[Opening Exercise data section]
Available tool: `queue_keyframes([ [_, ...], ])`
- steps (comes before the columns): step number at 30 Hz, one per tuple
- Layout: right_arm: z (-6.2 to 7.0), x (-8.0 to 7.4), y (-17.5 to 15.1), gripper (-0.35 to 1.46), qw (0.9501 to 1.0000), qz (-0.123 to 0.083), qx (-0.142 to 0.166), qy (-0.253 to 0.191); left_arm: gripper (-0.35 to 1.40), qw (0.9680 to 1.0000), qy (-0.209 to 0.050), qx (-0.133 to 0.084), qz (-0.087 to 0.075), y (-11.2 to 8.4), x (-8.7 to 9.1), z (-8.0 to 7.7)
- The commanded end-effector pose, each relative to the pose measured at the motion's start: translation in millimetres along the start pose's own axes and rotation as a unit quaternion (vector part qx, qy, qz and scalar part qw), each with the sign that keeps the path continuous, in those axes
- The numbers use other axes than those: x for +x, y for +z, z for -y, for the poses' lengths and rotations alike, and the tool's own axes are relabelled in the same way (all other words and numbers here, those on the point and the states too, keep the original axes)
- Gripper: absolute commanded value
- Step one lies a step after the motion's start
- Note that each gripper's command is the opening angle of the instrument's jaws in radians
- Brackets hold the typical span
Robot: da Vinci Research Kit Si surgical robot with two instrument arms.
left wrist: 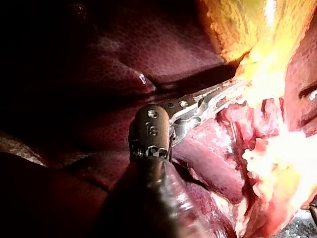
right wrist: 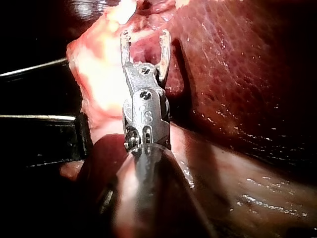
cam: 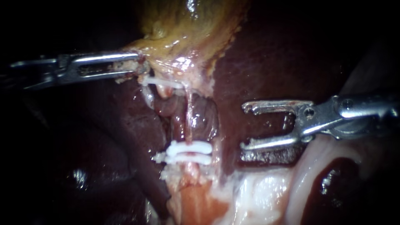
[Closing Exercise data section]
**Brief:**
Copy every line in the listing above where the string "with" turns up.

**Written answer:**
- The commanded end-effector pose, each relative to the pose measured at the motion's start: translation in millimetres along the start pose's own axes and rotation as a unit quaternion (vector part qx, qy, qz and scalar part qw), each with the sign that keeps the path continuous, in those axes
Robot: da Vinci Research Kit Si surgical robot with two instrument arms.

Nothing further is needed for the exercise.